Thinking about Twain’s feast means thinking about the people who grew, caught, gathered, and prepared the foods he later longed for. The farm was known as the Quarles farm, but the fifteen people enslaved there were the ones leading hunts, harvesting corn, and tending the garden with its butter beans, tomatoes, muskmelons, sweet potatoes, and peas. They were the ones cooking the hot batter cakes, venison, roasted pig, apple dumplings, and peach cobbler—it was their cooking that, as Twain put it, gave the farm’s food its “main splendor.”
Understanding a little about what they did and made means thinking about differences. But it also means thinking about things that whites and blacks shared—the things that, after generations of influences from Africans, Europeans, and Native Americans, were on their way to being simply Southern. And on the Quarles farm, as Twain remembered all his life, that included the hunting, cooking, and eating of raccoon.
Raccoons are in-between animals—border dwellers that thrive where fields and woods and marshland meet. They’ll eat almost anything, but the bulk of their wild diet is made up of creatures that can survive in both air and water, that creep from stream to bog: turtles, newts, mussels, crawfish, salamanders. Their dexterity is legendary, so that their Algonquin name,
aroughcun,
means “one who scratches with his hands.” That dexterity only improves under their preferred, between-places conditions; as a raccoon gropes in shallow, standing water for food, the skin on its paws softens, and it can better detect the kind of minute details that let one dismantle my cat door with the fantastically annoying aplomb of a furred Houdini. If raccoons had opposable thumbs, I suspect they might one day rule the earth.
A tapetum lucidum
,
or “bright carpet,” at the back of their eyes collects light and gives them good night vision (less fortunately for raccoons, their shining eyes also provide targets to hunters who don’t want to injure a pelt). But they’re also exceptionally nearsighted; their vision is less important than their sense of smell and a tremendous sensitivity to vibration. When researchers tagged one blind raccoon with a radio collar, they found that it could still follow its normal routines, traveling easily over eight square miles of snowy countryside.

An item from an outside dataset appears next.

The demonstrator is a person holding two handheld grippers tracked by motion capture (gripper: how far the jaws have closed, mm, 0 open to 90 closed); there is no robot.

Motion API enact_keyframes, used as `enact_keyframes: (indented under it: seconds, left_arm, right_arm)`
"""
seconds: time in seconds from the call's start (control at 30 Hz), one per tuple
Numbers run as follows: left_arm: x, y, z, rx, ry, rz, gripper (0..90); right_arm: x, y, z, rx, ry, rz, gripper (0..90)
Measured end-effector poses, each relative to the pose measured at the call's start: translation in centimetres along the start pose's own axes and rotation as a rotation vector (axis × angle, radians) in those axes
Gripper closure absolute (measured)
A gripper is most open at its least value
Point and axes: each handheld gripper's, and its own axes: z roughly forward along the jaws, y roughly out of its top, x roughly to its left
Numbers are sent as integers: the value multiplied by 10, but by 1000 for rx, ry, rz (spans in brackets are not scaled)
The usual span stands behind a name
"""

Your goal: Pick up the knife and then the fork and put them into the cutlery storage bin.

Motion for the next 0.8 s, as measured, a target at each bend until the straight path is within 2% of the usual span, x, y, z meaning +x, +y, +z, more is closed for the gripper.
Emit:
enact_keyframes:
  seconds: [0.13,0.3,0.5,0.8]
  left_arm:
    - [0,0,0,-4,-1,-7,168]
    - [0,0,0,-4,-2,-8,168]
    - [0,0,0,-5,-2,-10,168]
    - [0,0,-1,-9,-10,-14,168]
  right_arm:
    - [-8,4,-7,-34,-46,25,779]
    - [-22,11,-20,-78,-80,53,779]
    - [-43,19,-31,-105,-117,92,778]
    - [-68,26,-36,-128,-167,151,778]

Raccoons are terrific climbers, able nearly to run up trees with their powerful hind legs and gripping forepaws. Once there, they’re tough to dislodge; in the 1950s one two-hundred-pound hunter reported hanging from a raccoon’s tail as the animal clung to the inside of a hollow tree. They can swim across swift rivers well over a hundred feet wide. A person would have little or no chance of chasing down a motivated raccoon; there’s a reason that they’re hunted with dogs.
Unlike prairie chickens, which are forever tied to a single natural habitat, raccoons are fantastic generalists. Raccoons don’t disappear when their territory is plowed up or clear-cut; much as deer multiply when suburban lawns push into the woods or rock pigeons thrive on the overhangs of stone and brick buildings, raccoon populations often explode near human sprawl. The Humane Society estimates that
twenty times
as many raccoons can live in an urban environment as in a comparable rural area; prehistoric Berkeley didn’t have anything like the numbers of raccoons that its fruit trees, storm drains, open trash bins, and attics support today. There’s no shortage of raccoons, no single place to go look at them.